Cathy Wilkes Nabs First Maria Lassnig Prize for Mid-Career Artists

This year's award comes with a major solo show at MoMA PS1.

Cathy Wilkes, installation view at Lentos Kunstmuseum, Linz, 2015. Courtesy of the Artist and The Modern Institute/ Toby Webster Ltd., Glasgow. Photo: Reinhard Haider.

The Scottish artist Cathy Wilkes is the winner of the inaugural edition of the Maria Lassnig Prize.

The award—which comes with a €50,000 ($53,000) cash prize and a solo exhibition in a designated partner institution—was envisioned by the acclaimed Austrian painter before her death in 2014, at the age of 94. It was established posthumously, in June 2016, by the Maria Lassnig Foundation.

As Lassnig herself only enjoyed critical recognition later in her career, the prize is dedicated to mid-career artists.

Wilkes, a 2008 Turner Prize nominee, will receive a solo exhibition at MoMA PS1, where Lassnig had her first major survey in an American institution in 2014.

MoMA PS1 Chief Curator Pete Eleey, who will curate Wilkes’s exhibition at the museum, said in a statement, “Since the start of her career in the 1990s, she has created sculptural tableaux that engage with the rituals of life.

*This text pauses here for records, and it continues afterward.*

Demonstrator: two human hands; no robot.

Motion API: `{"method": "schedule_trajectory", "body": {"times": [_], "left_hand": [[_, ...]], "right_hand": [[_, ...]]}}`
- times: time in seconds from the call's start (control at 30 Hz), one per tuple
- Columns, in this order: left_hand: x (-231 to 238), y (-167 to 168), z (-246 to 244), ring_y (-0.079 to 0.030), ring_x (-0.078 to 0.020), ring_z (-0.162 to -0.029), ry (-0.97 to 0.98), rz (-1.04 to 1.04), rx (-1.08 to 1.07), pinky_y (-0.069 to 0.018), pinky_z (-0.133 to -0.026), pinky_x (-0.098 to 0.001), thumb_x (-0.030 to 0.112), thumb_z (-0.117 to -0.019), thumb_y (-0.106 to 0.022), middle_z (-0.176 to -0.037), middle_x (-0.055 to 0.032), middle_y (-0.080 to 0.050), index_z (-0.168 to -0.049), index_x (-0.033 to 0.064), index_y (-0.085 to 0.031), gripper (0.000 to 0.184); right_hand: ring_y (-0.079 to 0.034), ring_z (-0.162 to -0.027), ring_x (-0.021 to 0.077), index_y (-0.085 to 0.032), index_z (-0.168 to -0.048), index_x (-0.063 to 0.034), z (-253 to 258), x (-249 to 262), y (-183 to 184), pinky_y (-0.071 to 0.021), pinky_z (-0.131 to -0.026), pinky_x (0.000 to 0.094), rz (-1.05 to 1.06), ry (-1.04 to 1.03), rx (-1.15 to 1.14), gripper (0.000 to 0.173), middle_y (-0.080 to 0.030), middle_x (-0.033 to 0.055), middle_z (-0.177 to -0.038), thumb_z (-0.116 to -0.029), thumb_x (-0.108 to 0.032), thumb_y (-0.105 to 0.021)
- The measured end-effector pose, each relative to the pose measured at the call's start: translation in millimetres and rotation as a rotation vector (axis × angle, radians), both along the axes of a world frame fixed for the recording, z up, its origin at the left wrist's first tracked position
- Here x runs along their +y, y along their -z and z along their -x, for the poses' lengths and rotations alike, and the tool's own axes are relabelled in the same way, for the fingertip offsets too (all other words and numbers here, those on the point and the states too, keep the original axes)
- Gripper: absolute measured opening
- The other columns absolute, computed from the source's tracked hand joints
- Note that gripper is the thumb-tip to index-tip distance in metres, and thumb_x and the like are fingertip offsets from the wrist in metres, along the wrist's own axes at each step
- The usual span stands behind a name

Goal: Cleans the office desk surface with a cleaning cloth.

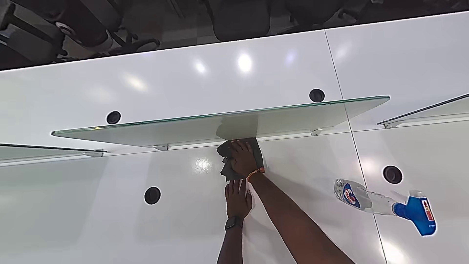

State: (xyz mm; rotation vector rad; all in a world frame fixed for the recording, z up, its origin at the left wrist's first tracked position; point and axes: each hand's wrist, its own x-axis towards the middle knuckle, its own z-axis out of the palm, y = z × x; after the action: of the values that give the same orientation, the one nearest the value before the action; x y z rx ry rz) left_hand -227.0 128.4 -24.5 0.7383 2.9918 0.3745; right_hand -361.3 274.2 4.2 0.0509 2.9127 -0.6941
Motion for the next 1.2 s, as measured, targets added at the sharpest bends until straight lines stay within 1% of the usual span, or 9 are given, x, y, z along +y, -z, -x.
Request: {"method": "schedule_trajectory", "body": {"times": [0.13, 0.27, 0.4, 0.5, 0.67, 0.8, 0.87, 0.93, 1.2], "left_hand": [[-1.3, -0.4, 1.0, -0.036, -0.0389, -0.149, 0.008, -0.018, -0.006, -0.0261, -0.120, -0.0598, 0.045, -0.0984, -0.034, -0.157, -0.0139, -0.047, -0.145, 0.0164, -0.059, 0.060], [-0.7, 1.3, 2.4, -0.032, -0.0351, -0.152, 0.013, -0.009, 0.003, -0.0253, -0.121, -0.0562, 0.045, -0.0983, -0.032, -0.161, -0.0105, -0.042, -0.147, 0.0181, -0.056, 0.061], [-1.0, 1.4, 3.0, -0.032, -0.0358, -0.151, 0.011, 0.011, 0.001, -0.0256, -0.120, -0.0566, 0.045, -0.0979, -0.030, -0.161, -0.0113, -0.041, -0.147, 0.0178, -0.056, 0.062], [-1.9, 2.1, 2.8, -0.031, -0.0344, -0.152, 0.006, 0.005, 0.003, -0.0249, -0.121, -0.0554, 0.046, -0.0983, -0.030, -0.162, -0.0100, -0.041, -0.147, 0.0187, -0.055, 0.061], [-1.7, 3.5, 2.3, -0.032, -0.0346, -0.152, 0.003, 0.001, 0.001, -0.0254, -0.121, -0.0553, 0.047, -0.0980, -0.030, -0.162, -0.0094, -0.041, -0.147, 0.0189, -0.055, 0.062], [-2.0, 3.1, 3.0, -0.032, -0.0340, -0.152, -0.001, 0.002, 0.005, -0.0258, -0.120, -0.0547, 0.048, -0.0980, -0.030, -0.162, -0.0086, -0.041, -0.147, 0.0205, -0.056, 0.061], [-1.3, 2.6, 2.2, -0.031, -0.0344, -0.152, -0.004, 0.001, -0.007, -0.0259, -0.120, -0.0552, 0.047, -0.0979, -0.031, -0.162, -0.0089, -0.041, -0.147, 0.0208, -0.055, 0.061], [-0.9, 2.1, 1.9, -0.032, -0.0347, -0.152, -0.002, -0.008, -0.009, -0.0261, -0.120, -0.0556, 0.047, -0.0978, -0.031, -0.162, -0.0092, -0.041, -0.147, 0.0204, -0.056, 0.061], [-0.6, 2.1, 1.7, -0.032, -0.0352, -0.152, -0.019, -0.018, -0.034, -0.0256, -0.120, -0.0566, 0.047, -0.0973, -0.033, -0.162, -0.0085, -0.041, -0.147, 0.0209, -0.055, 0.061]], "right_hand": [[-0.030, -0.154, 0.0183, -0.059, -0.144, -0.0252, -13.2, 59.4, 3.9, -0.0219, -0.125, 0.0496, 0.005, -0.186, 0.065, 0.047, -0.044, -0.0054, -0.161, -0.0987, -0.028, -0.049], [-0.039, -0.149, 0.0167, -0.064, -0.138, -0.0215, -40.1, 122.6, 4.0, -0.0281, -0.123, 0.0451, -0.042, -0.067, 0.120, 0.044, -0.051, -0.0046, -0.156, -0.0965, -0.026, -0.052], [-0.045, -0.145, 0.0172, -0.064, -0.138, -0.0215, -68.1, 176.0, 3.2, -0.0298, -0.122, 0.0460, -0.104, 0.060, 0.133, 0.045, -0.054, -0.0037, -0.153, -0.0959, -0.028, -0.050], [-0.049, -0.142, 0.0195, -0.066, -0.136, -0.0208, -88.0, 208.5, 0.4, -0.0327, -0.121, 0.0469, -0.149, 0.169, 0.162, 0.045, -0.058, -0.0020, -0.148, -0.0930, -0.029, -0.054], [-0.040, -0.149, 0.0210, -0.064, -0.138, -0.0159, -122.6, 223.1, -0.6, -0.0260, -0.124, 0.0493, -0.199, 0.412, 0.114, 0.046, -0.051, 0.0002, -0.155, -0.0953, -0.026, -0.050], [-0.040, -0.150, 0.0258, -0.063, -0.139, -0.0168, -159.4, 209.0, 4.1, -0.0211, -0.124, 0.0586, -0.276, 0.655, 0.138, 0.049, -0.052, 0.0020, -0.155, -0.0942, -0.030, -0.048], [-0.036, -0.152, 0.0281, -0.057, -0.146, -0.0171, -170.1, 206.5, 1.3, -0.0193, -0.124, 0.0605, -0.321, 0.752, 0.092, 0.057, -0.047, 0.0047, -0.159, -0.0934, -0.037, -0.048], [-0.031, -0.154, 0.0312, -0.048, -0.153, -0.0121, -169.3, 206.9, -0.7, -0.0173, -0.123, 0.0617, -0.343, 0.846, 0.051, 0.068, -0.039, 0.0099, -0.164, -0.0929, -0.045, -0.049], [-0.024, -0.156, 0.0319, -0.024, -0.159, 0.0048, -145.9, 215.0, -1.8, -0.0162, -0.125, 0.0559, -0.316, 1.070, 0.053, 0.091, -0.024, 0.0208, -0.168, -0.0881, -0.043, -0.055]]}}
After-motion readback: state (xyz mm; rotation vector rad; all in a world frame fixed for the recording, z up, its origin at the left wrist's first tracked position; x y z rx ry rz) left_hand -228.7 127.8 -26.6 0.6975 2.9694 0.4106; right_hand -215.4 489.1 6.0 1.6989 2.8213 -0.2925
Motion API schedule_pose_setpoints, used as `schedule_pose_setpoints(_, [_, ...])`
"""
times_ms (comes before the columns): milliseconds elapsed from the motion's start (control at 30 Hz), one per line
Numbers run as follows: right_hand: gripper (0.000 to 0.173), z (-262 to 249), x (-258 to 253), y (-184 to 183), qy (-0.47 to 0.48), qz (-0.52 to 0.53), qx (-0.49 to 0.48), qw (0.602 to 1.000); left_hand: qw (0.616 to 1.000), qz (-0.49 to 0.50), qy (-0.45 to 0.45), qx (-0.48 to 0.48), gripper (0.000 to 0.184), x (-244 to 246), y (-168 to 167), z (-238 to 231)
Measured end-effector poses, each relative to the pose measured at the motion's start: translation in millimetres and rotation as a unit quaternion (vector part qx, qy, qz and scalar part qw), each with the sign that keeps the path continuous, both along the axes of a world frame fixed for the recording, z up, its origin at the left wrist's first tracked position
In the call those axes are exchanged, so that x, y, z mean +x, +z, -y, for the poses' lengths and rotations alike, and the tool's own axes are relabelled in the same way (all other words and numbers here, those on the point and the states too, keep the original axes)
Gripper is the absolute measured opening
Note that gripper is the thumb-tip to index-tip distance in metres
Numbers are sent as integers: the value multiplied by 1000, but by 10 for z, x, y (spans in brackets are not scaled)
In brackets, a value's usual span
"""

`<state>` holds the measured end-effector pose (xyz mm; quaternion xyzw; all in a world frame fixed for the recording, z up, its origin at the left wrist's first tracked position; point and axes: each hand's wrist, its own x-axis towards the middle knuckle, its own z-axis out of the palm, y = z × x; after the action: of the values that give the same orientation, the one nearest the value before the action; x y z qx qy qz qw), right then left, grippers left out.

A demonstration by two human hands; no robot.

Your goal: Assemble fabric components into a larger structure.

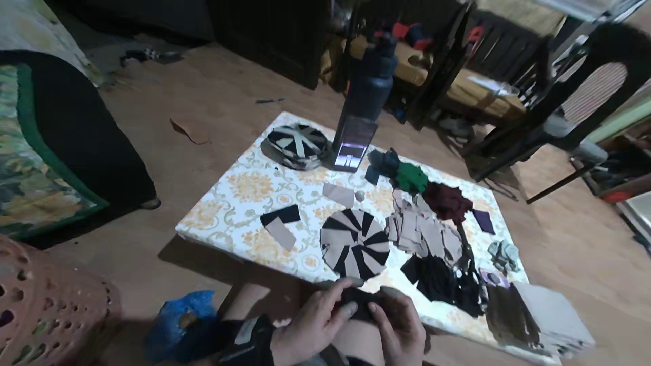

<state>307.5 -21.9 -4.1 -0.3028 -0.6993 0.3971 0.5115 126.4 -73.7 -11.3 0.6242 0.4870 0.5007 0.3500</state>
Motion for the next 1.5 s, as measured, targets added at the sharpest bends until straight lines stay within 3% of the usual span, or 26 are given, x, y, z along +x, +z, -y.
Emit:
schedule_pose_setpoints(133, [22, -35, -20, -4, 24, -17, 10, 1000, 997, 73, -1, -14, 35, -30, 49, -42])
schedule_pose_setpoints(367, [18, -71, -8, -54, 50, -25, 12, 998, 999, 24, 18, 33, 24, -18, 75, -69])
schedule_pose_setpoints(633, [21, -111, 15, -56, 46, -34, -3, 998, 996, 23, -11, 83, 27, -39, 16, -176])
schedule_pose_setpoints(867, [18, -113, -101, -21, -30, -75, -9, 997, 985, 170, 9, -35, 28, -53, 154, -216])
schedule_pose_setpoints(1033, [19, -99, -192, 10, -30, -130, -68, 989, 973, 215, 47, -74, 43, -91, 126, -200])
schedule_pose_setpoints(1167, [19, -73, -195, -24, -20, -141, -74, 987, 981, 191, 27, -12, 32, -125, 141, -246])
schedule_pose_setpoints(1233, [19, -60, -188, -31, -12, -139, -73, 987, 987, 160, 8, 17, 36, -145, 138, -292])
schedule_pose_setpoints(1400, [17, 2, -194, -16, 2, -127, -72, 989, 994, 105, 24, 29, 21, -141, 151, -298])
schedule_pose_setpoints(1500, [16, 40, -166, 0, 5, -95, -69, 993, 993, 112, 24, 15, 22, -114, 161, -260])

Regularly employing quotidian products and residual materials drawn from her domestic life, Wilkes’s installations connect the banalities of daily existence to larger archetypes of birth, marriage, child-rearing, and death.”

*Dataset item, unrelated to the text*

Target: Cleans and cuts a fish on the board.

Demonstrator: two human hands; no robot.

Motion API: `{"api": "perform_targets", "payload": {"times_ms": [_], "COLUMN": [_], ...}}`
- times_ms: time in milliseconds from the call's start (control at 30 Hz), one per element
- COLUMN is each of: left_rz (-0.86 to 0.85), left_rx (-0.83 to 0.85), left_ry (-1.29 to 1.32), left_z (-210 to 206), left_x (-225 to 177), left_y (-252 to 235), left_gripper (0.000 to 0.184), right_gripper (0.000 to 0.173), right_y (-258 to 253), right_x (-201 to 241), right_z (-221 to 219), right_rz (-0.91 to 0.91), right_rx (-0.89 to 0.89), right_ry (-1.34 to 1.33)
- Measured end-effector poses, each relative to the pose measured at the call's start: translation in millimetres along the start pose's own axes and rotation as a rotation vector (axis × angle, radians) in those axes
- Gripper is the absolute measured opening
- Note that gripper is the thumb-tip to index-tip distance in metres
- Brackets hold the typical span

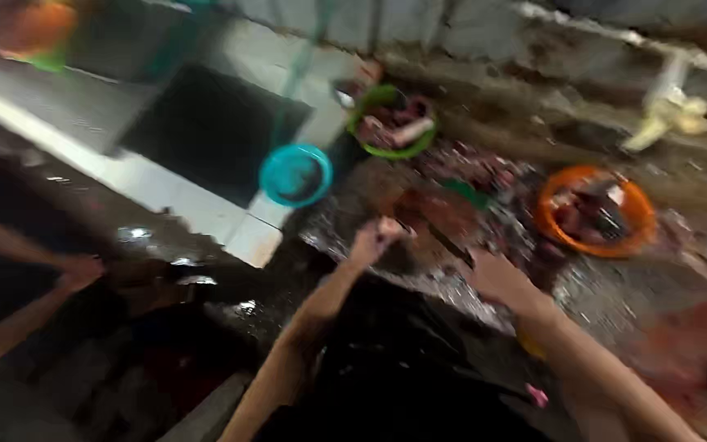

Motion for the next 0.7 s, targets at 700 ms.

Eleey added, “in representing aspects of her internal and domestic worlds, Wilkes evokes Maria Lassnig’s celebrated method of ‘body awareness,’ through which Lassnig sought to depict the way her body felt to her from the inside, rather than attempting to illustrate it from without.”

Eleey served on this year’s inaugural Maria Lassnig Prize selection committee alongside Peter Pakesch, the foundation’s chairman; Hans Ulrich Obrist; Laura Hoptman, curator of painting and sculpture at MoMA; Sheikha Hoor Al-Quasimi, president of the Sharjah Art Foundation; Lenbachhaus director Matthias Mühling; and artist Zoe Leonard.